During this period I recognized that
I was in trouble. I went to a couple of AA meetings and the second
one I walked out of so pissed off it wasn’t funny. I couldn’t
accept anything that left a person at a point of indefinite
hopelessness. Even as messed up as my thinking was I accepted that I
had put myself into that position and I had the power and choice to
get myself out of it.
As with everything in my life up to that
point I put 100% into the drinking. On the day I ended up in the
hospital I was up to buying six or seven bottles of booze at a time,
scheduling a couple days of vacation before or after a weekend,
closing the front door on the world and going on three, four, five
day benders. Only ending when the booze ran out. The last time I came
pretty close to death and I don’t even want to think of how
many times before that I had drank myself to that point. On the 23rd
of August 2006 I walked out of that hospital resolved to get my life
back in order. Since I knew that AA and 12-step programs didn’t
sit well with me, I started looking for alternatives.
SMART
Recovery® was shown to me by a counselor in another program when
he felt that they had helped me about as far as they could. What
started out as a plan to quit drinking has turned into a journey to
change my life and ways of looking at it. Since I choose not to talk
about it with my family or friends and I refuse to talk about it at
work, SMART Recovery® has given me somewhere to come and
discuss my journey with others who understand and pass no judgment.
They are traveling their own journey. I have come to realize that for
every one of the billions of people on Earth there are an equal
number of roads traveled as people live their lives. Yet, when we
leave that individual road many of us end up in the exact same ditch.
It’s when we try to climb out of the ditch that some of us find
SMART Recovery®. We help our self and each other out of the ditch
through support in the chat room, discussing issues and the SMART
Recovery® tools in meetings and reading and sharing insights and
wisdom in the forums.
This started out as a plan to quit
drinking. With SMART Recovery® I have learned and now have at my
disposal the tools needed to keep from ever going back into that
ditch. It will also lead to a much fuller and happier life in the
future.
Here are some of the highlights of what I’ve
learned so far:
1- We must hold our self accountable for our
actions, make the tough decisions and do the hard work our self.

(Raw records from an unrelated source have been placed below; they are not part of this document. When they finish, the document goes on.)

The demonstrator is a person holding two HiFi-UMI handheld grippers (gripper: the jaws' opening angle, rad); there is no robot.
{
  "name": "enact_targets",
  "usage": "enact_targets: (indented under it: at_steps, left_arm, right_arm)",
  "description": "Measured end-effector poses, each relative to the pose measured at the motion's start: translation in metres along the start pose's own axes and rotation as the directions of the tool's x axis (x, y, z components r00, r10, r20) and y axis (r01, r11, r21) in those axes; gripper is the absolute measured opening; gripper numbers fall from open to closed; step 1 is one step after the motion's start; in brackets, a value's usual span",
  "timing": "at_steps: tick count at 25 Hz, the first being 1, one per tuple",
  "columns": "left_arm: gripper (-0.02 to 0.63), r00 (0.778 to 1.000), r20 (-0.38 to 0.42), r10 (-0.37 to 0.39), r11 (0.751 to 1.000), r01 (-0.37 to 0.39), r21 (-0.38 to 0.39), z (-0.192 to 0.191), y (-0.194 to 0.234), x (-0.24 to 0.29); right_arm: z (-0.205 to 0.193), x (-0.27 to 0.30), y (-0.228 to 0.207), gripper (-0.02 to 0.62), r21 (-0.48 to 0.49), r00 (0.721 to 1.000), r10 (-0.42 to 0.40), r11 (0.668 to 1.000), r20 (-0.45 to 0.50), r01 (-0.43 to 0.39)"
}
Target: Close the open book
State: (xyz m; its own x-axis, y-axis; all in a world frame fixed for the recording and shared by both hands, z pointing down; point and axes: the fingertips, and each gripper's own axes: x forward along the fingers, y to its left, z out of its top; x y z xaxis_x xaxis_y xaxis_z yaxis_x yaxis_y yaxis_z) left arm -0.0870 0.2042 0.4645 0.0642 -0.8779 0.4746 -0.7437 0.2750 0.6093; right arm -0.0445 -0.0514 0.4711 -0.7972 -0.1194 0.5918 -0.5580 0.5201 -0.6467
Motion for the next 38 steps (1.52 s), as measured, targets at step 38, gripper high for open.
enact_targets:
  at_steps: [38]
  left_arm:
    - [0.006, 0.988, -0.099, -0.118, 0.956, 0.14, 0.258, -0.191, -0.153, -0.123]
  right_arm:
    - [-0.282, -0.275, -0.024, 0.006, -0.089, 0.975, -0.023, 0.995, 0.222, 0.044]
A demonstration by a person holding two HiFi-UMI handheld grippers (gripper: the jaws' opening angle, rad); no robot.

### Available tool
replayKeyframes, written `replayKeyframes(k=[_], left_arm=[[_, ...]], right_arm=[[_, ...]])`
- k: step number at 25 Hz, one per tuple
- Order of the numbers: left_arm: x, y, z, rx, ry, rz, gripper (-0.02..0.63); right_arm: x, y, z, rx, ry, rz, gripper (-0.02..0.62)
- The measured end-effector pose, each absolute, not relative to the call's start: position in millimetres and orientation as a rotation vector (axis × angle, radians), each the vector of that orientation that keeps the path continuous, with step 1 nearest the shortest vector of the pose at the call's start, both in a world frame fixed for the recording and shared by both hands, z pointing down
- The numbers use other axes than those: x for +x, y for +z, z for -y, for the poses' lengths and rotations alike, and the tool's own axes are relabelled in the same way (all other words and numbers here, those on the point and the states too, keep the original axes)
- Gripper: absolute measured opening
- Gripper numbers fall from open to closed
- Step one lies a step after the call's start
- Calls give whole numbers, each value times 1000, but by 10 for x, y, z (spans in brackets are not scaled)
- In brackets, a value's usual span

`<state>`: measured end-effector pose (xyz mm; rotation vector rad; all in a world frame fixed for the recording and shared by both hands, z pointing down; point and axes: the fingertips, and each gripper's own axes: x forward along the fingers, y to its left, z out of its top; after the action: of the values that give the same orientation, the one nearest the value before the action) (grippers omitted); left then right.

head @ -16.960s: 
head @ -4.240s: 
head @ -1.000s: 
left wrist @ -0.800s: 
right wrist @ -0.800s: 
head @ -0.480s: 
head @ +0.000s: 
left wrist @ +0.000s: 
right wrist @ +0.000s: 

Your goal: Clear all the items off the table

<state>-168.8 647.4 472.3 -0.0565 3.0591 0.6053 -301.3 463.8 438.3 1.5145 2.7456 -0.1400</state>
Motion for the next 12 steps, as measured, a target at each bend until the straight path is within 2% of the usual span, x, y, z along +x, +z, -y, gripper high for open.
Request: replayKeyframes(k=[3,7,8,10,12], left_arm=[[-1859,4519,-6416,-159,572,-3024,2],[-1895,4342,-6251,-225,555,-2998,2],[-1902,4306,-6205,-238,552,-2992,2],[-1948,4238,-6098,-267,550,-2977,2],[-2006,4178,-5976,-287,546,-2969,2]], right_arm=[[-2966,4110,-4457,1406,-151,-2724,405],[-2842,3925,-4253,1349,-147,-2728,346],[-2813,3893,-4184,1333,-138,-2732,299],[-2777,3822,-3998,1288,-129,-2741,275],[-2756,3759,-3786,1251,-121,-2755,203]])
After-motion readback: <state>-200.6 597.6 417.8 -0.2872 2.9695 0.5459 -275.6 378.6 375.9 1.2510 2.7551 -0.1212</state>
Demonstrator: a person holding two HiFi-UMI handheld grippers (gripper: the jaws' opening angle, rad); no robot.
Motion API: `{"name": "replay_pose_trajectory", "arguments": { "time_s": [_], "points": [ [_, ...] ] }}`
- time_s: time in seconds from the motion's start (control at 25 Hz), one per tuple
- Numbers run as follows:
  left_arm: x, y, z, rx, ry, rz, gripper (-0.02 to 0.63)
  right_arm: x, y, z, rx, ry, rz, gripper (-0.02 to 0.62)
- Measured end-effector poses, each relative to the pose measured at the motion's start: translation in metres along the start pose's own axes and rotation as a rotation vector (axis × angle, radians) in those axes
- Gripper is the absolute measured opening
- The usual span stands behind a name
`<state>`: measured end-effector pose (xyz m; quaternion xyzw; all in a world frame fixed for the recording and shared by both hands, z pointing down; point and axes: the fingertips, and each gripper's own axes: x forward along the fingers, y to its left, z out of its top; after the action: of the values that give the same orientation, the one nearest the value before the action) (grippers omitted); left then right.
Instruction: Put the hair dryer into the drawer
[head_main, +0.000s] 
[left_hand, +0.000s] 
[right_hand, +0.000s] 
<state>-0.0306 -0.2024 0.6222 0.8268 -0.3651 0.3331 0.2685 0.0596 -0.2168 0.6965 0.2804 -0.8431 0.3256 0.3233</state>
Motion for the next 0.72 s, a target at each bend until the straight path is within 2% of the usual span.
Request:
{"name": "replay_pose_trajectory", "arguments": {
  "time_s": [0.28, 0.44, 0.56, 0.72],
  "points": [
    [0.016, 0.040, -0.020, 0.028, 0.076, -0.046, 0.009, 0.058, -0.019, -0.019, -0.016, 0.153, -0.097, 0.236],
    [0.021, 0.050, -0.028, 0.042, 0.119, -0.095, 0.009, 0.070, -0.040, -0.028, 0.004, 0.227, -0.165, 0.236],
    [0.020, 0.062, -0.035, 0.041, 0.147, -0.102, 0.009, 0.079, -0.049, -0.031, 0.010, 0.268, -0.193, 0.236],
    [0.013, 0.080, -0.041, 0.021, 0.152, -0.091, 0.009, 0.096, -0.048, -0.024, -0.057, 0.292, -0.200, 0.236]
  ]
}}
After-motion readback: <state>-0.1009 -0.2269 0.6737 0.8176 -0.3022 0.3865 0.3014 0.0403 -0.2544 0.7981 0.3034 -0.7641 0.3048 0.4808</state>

Nobody else can. On the other hand, this also allows us to give our
self praise and acknowledgement for the successes that we
achieve.
2- We must accept the past. No matter how terrible it
was and no matter how awful things were, it is the past. We have to
learn that if we can’t forget it we must find the proper place
to put it and move on with life.
3- Life is life. It has
nothing personal against us. Sometimes bad things happen, sometimes
good things happen. We have to take it in stride and go with the
flow. IT’S NOTHING PERSONAL!
4- Sometimes other peoples
actions are personal and do affect us. We can’t let those
things dictate the quality of our life. I’m at a loss for words
to express this in a deeper sense so I will leave it to you to
interpret my meaning.
5- And this, the most important lesson.
Do not ever, ever sit down to write a short post when you are jacked
up on a quadruple shot hazelnut mocha.